→ **Work required**
Lines from the line with "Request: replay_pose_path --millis" to the line with "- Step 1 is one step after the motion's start" in the entries below, and only those, must be output exactly, with both ends included.

[Source records]
_____

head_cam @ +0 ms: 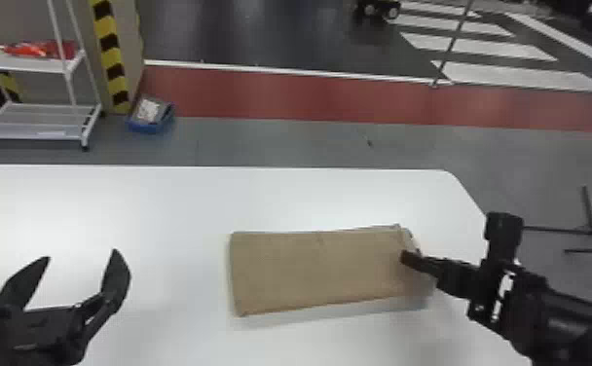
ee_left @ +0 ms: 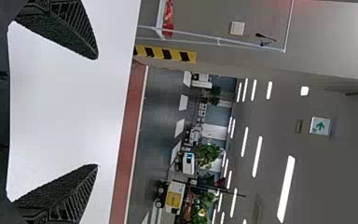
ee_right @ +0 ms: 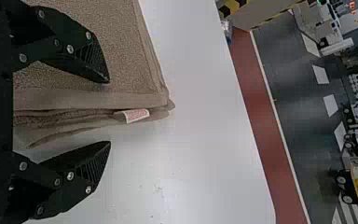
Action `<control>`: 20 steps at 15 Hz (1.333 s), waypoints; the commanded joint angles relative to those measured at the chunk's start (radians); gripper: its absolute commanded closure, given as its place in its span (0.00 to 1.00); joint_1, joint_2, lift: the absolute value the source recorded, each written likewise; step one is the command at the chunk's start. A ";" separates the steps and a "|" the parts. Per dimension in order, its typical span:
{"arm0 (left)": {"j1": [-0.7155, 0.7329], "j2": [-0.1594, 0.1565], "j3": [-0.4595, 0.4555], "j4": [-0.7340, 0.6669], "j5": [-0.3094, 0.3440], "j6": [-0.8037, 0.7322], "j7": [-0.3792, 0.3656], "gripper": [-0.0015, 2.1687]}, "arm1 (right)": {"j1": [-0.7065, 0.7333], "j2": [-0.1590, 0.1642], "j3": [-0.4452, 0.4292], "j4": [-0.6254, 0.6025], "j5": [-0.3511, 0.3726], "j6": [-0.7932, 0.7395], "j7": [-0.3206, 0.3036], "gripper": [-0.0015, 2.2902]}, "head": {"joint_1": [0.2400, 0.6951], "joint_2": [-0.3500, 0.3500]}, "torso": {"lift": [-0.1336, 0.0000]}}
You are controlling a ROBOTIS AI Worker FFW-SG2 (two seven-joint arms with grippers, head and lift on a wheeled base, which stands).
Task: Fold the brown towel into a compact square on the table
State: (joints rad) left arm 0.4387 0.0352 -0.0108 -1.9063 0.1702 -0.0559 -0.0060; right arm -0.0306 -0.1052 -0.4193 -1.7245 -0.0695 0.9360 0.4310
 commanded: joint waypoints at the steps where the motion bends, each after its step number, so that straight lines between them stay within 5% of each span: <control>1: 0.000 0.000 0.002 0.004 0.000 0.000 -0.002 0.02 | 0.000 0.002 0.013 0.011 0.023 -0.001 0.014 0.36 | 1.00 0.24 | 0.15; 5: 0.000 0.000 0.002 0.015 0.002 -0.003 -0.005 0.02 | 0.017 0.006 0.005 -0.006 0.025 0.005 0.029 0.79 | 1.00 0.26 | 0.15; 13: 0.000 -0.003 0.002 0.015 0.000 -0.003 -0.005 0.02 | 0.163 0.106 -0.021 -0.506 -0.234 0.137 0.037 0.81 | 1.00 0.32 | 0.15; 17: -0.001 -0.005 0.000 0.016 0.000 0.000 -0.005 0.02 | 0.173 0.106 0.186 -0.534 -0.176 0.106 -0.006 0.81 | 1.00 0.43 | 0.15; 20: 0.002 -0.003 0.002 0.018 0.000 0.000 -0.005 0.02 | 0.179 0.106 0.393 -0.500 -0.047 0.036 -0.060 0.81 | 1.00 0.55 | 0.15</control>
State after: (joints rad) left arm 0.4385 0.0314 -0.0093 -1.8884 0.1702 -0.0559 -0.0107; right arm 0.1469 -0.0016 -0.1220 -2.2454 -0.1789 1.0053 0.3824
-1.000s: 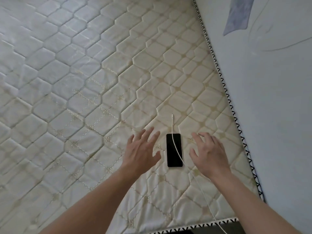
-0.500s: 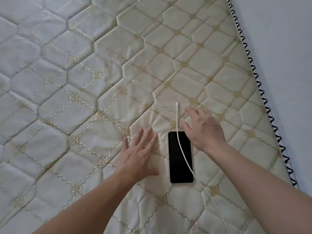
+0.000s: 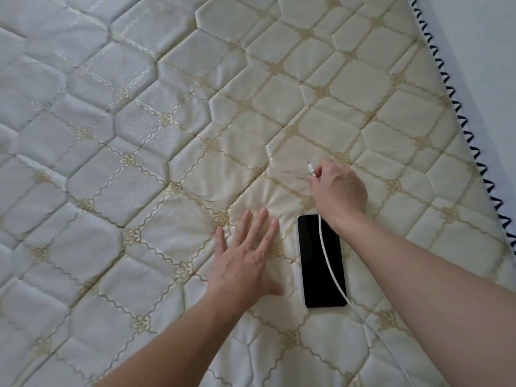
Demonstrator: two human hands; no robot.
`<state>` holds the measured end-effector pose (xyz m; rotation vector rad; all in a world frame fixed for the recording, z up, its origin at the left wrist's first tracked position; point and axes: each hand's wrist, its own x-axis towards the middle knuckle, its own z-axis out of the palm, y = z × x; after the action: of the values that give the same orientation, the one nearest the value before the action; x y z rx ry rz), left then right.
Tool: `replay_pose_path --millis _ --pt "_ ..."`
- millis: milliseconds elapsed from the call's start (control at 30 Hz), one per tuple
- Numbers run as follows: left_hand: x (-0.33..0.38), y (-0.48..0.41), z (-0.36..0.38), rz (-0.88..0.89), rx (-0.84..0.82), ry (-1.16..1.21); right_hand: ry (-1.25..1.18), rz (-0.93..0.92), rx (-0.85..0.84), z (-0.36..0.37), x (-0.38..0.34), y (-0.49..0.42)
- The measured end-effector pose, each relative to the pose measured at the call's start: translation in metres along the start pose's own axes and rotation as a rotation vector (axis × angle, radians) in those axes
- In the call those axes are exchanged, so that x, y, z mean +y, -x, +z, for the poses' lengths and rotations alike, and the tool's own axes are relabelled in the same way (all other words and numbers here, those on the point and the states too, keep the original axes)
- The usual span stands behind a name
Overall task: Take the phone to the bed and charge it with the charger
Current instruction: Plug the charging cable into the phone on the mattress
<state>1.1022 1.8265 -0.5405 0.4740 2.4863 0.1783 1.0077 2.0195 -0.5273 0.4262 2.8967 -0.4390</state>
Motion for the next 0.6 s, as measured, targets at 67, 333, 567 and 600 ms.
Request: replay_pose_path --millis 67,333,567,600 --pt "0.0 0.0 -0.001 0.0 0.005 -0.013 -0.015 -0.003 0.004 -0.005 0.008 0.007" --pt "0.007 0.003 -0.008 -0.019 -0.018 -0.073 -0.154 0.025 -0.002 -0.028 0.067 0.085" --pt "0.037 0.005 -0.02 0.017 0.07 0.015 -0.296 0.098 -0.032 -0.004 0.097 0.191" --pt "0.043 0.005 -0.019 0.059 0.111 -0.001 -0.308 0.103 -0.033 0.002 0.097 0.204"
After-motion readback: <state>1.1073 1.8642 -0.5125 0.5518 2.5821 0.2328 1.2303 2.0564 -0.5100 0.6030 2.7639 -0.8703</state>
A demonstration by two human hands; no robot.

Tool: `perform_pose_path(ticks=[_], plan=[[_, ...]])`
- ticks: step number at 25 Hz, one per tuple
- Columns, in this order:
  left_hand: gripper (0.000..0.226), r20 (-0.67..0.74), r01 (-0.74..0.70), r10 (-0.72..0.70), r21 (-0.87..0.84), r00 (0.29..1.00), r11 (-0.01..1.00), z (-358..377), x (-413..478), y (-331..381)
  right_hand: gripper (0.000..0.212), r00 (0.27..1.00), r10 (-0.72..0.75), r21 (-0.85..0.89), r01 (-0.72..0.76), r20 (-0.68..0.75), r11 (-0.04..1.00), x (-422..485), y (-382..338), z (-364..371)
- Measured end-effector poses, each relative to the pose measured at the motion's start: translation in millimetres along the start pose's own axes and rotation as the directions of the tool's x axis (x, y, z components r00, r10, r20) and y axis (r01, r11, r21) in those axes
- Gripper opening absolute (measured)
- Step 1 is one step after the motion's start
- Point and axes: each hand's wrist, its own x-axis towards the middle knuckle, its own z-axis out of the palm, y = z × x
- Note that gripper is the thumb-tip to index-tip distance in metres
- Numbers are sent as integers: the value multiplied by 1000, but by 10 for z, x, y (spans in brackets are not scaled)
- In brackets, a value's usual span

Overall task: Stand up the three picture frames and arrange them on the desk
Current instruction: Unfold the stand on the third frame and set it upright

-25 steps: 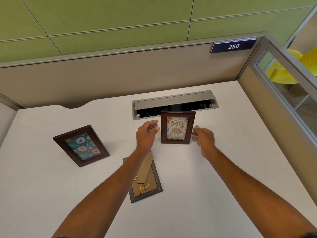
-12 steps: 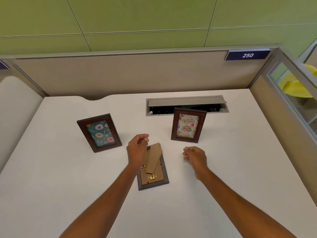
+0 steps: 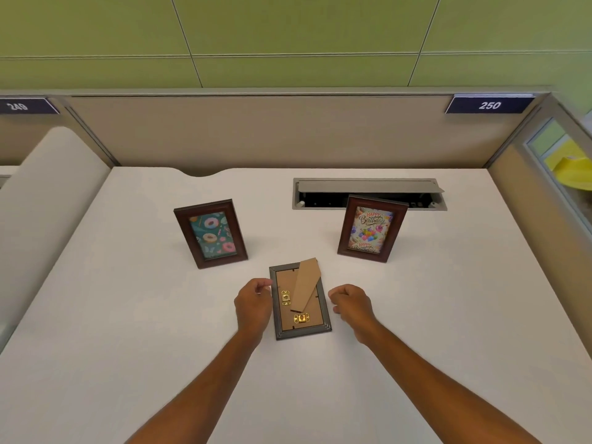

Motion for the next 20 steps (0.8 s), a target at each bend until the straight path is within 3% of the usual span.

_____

→ **Response**
Request: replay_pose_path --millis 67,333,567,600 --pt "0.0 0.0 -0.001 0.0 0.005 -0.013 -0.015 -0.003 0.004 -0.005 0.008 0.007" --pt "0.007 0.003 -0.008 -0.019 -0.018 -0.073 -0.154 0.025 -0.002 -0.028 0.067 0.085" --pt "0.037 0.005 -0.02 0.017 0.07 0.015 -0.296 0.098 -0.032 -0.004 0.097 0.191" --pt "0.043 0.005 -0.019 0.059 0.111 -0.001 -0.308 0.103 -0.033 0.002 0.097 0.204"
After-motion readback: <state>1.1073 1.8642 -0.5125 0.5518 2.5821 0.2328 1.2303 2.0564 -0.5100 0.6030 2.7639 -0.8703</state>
A demonstration by two human hands; no robot.

Tool: `perform_pose_path(ticks=[_], plan=[[_, ...]])`
- ticks: step number at 25 Hz, one per tuple
- Columns, in this order:
  left_hand: gripper (0.000..0.226), r20 (-0.67..0.74), r01 (-0.74..0.70), r10 (-0.72..0.70), r21 (-0.87..0.84), r00 (0.29..1.00), r11 (-0.01..1.00), z (-358..377), x (-413..478), y (-331..381)
  right_hand: gripper (0.000..0.212), r00 (0.27..1.00), r10 (-0.72..0.75), r21 (-0.85..0.89), r01 (-0.72..0.76), r20 (-0.68..0.75), r11 (-0.04..1.00), x (-422..485), y (-382..338), z (-364..371)
- Measured end-effector poses, each relative to the pose measured at the motion's start: translation in millimetres along the start pose's own axes and rotation as the directions of the tool's x axis (x, y, z components r00, r10, r20) and y axis (r01, r11, r21) in those axes
- Gripper opening absolute (measured)
- Step 1 is one step after the motion's start

Nothing remains to be added to the exercise.